*What you have to do*:
Given the entries that follow, write out exactly the lines starting at the one containing "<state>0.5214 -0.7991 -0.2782" and ending at the one containing "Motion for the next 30", both ends included, and only those.

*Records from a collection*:
=== Section Start ===

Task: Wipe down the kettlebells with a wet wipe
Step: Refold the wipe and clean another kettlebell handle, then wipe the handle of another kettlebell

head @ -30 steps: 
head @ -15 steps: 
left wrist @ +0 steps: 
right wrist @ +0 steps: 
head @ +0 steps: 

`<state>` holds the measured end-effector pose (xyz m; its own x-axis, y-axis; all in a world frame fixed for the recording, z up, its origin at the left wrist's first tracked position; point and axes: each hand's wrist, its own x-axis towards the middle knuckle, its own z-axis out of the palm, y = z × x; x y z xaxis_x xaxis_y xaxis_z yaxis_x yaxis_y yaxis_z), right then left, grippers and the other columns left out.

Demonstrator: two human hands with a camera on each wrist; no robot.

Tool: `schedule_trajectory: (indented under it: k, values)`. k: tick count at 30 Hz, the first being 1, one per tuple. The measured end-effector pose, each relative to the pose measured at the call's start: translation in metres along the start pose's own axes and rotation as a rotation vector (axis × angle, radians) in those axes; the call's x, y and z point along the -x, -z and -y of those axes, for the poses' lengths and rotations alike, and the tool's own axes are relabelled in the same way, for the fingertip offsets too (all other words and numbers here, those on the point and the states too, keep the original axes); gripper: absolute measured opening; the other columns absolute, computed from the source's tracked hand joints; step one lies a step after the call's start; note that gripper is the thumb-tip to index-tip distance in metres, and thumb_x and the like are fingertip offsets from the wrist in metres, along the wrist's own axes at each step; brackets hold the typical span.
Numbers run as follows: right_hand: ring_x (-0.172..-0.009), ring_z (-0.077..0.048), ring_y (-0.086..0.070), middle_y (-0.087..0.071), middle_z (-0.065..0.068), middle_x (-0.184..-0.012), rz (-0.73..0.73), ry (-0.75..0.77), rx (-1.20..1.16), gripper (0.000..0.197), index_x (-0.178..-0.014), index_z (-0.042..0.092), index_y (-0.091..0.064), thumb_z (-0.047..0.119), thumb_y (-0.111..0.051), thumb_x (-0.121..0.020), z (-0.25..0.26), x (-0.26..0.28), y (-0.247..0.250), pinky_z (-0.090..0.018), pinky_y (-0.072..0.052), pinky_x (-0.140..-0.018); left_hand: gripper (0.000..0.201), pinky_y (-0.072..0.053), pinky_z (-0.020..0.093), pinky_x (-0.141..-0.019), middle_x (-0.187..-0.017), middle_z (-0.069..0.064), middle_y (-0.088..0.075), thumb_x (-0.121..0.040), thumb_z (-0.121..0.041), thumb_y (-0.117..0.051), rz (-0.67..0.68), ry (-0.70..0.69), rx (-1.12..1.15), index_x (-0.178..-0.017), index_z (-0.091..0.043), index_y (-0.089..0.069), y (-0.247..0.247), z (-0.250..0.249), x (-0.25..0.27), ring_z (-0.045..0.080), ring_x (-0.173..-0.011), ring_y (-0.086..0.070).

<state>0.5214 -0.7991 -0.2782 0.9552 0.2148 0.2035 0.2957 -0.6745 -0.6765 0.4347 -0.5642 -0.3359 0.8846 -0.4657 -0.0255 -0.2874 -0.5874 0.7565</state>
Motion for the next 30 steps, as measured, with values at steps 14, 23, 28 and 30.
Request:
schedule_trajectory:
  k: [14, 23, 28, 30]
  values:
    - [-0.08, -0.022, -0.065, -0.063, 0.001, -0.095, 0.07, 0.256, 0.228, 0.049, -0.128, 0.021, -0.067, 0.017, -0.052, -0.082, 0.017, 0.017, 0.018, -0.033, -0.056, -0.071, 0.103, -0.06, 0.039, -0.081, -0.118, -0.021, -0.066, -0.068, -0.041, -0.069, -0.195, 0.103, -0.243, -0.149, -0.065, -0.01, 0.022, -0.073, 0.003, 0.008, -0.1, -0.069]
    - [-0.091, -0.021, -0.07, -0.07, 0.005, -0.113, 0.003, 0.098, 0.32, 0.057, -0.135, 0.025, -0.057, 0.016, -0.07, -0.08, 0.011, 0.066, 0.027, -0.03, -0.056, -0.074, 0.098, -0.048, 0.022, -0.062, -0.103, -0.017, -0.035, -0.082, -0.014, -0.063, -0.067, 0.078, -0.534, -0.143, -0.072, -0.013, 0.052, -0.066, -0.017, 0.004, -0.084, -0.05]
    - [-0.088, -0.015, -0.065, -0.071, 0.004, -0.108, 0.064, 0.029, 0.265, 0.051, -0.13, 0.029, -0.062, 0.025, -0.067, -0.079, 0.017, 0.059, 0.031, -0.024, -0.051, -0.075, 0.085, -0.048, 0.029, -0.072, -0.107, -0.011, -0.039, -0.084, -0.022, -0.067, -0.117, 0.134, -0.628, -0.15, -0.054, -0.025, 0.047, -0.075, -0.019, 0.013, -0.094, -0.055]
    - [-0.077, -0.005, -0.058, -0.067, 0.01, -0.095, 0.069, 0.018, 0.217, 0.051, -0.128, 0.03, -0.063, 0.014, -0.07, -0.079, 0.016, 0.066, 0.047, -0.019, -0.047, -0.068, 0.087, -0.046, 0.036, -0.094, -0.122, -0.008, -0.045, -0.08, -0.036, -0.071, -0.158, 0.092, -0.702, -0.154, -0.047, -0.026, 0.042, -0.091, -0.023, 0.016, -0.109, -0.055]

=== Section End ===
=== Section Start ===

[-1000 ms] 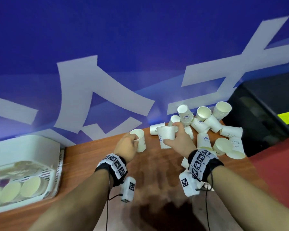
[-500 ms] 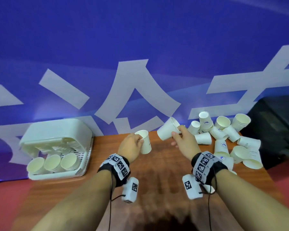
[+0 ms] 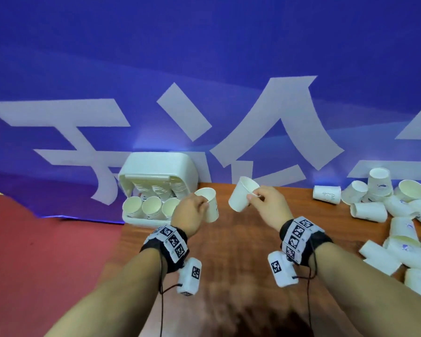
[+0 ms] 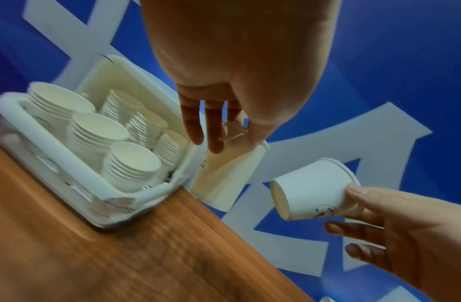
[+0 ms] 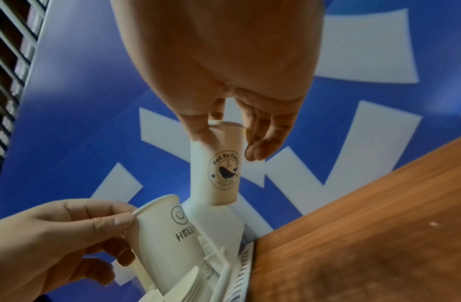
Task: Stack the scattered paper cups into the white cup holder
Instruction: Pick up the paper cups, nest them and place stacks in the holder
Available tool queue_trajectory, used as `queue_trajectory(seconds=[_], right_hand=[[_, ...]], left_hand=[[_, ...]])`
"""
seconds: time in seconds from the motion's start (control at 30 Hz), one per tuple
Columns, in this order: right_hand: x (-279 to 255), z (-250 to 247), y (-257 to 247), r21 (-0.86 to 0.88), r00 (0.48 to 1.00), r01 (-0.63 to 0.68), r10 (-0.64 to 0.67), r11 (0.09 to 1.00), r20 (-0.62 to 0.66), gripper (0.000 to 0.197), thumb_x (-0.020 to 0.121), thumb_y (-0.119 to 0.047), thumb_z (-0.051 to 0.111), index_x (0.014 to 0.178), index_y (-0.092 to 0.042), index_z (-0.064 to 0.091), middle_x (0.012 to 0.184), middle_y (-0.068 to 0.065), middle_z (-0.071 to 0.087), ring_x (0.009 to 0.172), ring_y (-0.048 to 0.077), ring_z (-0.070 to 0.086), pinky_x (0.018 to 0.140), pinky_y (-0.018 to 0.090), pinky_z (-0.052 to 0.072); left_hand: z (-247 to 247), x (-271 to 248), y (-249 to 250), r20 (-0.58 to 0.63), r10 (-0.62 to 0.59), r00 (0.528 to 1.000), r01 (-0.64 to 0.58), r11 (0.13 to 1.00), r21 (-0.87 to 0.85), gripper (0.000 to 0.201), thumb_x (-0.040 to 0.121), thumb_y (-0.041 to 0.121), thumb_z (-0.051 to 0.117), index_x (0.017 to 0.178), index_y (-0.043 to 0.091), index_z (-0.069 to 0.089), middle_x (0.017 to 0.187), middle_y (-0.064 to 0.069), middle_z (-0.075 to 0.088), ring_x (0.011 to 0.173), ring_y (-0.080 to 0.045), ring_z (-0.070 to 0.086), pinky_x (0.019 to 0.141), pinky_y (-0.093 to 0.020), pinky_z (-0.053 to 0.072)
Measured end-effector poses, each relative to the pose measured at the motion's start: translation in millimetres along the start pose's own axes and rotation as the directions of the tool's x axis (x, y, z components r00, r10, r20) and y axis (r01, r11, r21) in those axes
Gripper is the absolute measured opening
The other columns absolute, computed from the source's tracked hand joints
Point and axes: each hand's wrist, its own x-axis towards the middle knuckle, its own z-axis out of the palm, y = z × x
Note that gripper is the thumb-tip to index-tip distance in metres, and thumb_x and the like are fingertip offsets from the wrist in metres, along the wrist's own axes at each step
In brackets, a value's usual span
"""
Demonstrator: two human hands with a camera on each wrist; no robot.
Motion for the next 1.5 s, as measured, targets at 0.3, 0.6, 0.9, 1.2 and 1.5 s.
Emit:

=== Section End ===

*Response area*:
<state>0.5214 -0.7991 -0.2782 0.9552 0.2148 0.2035 0.2957 -0.6745 -0.6765 0.4347 -0.5642 -0.3359 0.8846 -0.4657 -0.0255 -0.2874 -0.5874 0.7565</state>
Motion for the next 30 steps, as measured, with values at steps 14, 23, 28 and 30.

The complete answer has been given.